What is expected
This task calls for copying every line in the data below that contains the word "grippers".

Record set
────

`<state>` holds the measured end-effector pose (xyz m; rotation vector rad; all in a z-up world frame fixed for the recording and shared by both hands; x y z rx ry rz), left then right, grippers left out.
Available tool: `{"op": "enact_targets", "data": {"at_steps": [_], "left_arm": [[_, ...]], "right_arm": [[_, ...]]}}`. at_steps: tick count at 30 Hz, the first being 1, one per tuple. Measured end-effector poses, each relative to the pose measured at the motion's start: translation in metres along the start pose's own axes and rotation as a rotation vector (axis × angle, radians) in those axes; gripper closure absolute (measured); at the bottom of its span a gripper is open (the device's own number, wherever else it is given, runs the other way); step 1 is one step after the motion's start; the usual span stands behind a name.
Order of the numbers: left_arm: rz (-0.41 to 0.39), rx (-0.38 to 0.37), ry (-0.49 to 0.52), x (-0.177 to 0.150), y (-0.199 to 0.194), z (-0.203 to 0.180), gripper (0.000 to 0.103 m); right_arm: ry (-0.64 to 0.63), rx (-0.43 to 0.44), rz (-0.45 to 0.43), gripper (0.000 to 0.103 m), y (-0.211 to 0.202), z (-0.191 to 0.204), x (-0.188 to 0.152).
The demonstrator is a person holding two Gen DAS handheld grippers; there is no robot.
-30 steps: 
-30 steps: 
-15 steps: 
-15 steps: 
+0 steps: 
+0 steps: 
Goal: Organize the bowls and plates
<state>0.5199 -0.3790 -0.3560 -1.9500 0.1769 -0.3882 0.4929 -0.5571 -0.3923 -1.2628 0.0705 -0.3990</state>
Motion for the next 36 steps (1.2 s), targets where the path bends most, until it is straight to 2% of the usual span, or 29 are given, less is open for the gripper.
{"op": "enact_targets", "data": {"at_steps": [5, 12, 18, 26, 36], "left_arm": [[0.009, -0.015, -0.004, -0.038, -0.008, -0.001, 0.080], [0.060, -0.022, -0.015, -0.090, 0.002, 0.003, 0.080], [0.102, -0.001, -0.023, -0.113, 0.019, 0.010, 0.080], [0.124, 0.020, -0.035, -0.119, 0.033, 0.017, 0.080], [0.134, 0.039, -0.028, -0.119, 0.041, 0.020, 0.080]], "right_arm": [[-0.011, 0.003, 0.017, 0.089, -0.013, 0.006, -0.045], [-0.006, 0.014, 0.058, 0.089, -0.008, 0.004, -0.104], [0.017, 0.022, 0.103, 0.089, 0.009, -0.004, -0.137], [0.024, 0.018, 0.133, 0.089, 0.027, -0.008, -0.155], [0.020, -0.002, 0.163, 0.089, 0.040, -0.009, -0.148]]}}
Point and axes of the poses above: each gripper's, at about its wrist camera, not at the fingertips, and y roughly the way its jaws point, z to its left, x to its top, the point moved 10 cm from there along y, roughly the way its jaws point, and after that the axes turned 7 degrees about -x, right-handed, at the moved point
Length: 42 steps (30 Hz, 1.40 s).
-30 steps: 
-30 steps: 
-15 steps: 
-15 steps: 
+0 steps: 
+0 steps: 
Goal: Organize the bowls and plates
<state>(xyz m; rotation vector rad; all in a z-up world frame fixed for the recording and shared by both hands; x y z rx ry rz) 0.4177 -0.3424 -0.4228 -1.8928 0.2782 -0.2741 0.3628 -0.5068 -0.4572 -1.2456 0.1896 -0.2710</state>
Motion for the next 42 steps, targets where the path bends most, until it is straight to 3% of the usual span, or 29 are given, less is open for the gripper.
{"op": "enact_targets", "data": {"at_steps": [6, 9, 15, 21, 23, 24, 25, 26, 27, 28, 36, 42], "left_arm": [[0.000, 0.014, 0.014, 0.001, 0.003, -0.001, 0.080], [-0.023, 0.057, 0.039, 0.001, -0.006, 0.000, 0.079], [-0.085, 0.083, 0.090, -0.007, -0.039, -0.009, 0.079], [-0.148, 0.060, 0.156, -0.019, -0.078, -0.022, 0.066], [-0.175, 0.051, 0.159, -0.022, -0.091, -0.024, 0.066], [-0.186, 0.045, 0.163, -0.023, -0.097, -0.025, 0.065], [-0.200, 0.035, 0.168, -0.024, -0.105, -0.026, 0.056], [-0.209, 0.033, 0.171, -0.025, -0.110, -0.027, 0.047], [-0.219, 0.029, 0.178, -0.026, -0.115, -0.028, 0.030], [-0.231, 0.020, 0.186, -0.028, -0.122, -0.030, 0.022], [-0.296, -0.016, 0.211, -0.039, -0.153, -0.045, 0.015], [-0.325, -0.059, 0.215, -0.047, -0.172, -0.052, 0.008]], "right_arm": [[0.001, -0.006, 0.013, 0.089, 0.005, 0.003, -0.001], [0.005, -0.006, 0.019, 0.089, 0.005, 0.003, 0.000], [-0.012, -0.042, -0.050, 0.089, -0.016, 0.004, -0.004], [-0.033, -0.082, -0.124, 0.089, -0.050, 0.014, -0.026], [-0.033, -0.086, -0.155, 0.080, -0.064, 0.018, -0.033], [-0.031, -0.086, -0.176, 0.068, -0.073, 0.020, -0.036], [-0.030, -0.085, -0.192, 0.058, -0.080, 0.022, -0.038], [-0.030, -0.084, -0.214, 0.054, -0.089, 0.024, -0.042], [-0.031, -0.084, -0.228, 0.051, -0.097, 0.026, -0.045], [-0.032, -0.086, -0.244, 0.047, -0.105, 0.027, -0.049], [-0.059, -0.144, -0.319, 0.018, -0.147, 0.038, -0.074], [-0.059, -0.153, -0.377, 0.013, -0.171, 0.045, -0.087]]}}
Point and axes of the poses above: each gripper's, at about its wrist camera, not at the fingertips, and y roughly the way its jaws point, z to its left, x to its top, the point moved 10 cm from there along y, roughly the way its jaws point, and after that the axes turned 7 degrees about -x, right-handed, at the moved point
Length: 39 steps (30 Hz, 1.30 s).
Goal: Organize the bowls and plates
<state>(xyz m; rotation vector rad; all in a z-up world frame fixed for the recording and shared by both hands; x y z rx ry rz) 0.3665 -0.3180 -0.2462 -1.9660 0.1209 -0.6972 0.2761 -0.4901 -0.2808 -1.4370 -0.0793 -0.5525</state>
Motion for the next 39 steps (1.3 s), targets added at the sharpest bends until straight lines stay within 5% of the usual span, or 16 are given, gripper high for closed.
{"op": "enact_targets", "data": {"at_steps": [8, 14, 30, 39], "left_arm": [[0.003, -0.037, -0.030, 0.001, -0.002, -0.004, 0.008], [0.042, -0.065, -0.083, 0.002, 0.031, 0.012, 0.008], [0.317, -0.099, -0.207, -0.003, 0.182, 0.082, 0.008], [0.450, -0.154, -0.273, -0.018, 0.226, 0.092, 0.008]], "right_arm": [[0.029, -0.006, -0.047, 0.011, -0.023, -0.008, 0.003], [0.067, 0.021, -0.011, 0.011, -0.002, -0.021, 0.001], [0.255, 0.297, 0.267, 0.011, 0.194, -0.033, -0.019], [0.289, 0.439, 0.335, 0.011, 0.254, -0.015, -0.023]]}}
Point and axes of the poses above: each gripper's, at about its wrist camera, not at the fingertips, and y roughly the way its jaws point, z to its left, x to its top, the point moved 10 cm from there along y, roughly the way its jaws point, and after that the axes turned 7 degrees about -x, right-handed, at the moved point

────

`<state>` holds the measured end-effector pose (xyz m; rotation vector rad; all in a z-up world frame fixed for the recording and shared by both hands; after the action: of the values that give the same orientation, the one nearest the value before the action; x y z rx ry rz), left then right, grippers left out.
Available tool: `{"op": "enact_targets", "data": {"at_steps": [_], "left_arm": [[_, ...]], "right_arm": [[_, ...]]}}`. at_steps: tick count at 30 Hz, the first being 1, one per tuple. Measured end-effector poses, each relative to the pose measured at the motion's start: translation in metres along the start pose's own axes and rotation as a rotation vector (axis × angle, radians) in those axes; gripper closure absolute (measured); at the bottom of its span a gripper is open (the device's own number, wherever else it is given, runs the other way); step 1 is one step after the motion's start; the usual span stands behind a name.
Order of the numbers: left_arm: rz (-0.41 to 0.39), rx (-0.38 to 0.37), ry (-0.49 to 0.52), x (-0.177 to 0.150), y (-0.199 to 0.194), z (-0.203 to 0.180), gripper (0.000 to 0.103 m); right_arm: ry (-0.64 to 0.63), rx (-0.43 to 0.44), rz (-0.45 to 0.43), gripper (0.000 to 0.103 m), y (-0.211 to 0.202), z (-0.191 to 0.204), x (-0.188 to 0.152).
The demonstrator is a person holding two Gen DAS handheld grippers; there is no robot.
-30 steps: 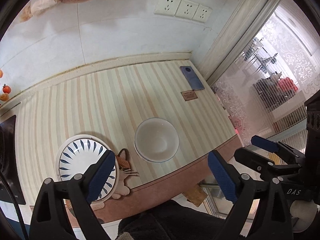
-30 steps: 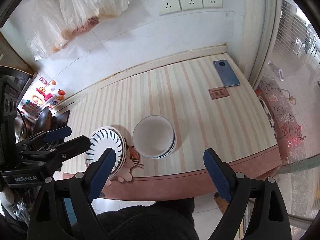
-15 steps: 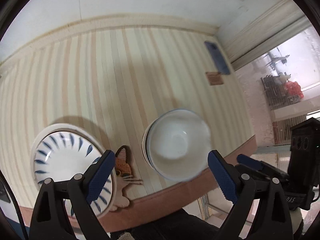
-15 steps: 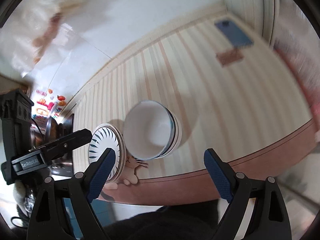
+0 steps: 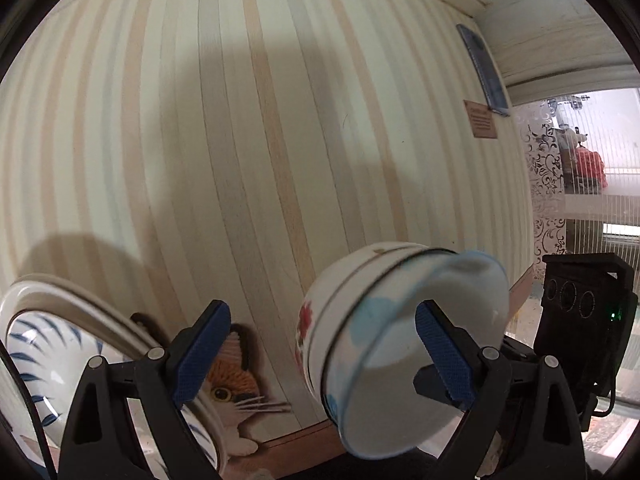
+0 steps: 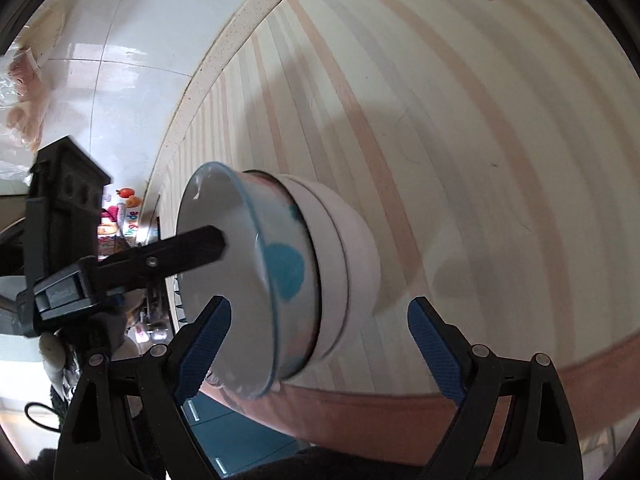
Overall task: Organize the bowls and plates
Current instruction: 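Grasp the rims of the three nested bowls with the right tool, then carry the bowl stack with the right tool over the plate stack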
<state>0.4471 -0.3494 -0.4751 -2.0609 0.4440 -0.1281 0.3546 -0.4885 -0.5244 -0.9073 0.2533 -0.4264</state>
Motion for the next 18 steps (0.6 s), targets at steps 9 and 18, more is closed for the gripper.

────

Task solution
`<state>` holds the measured end-effector pose (xyz m; rotation vector rad; all in a z-up world frame fixed for the recording and shared by both hands; x y z rx ry rz), left then right, grippers left out.
The demonstrator is a person holding two Gen DAS handheld grippers; there is no robot.
`<state>` holds the measured end-effector pose (xyz m; rotation vector rad; all in a z-up world frame fixed for the recording and shared by both hands; after the action: of the values that give the same orientation, the one nearest the value before the action; x y z rx ry rz), left then right, grippers left out.
The demonstrator is a person holding two Gen DAS handheld grippers; there is no robot.

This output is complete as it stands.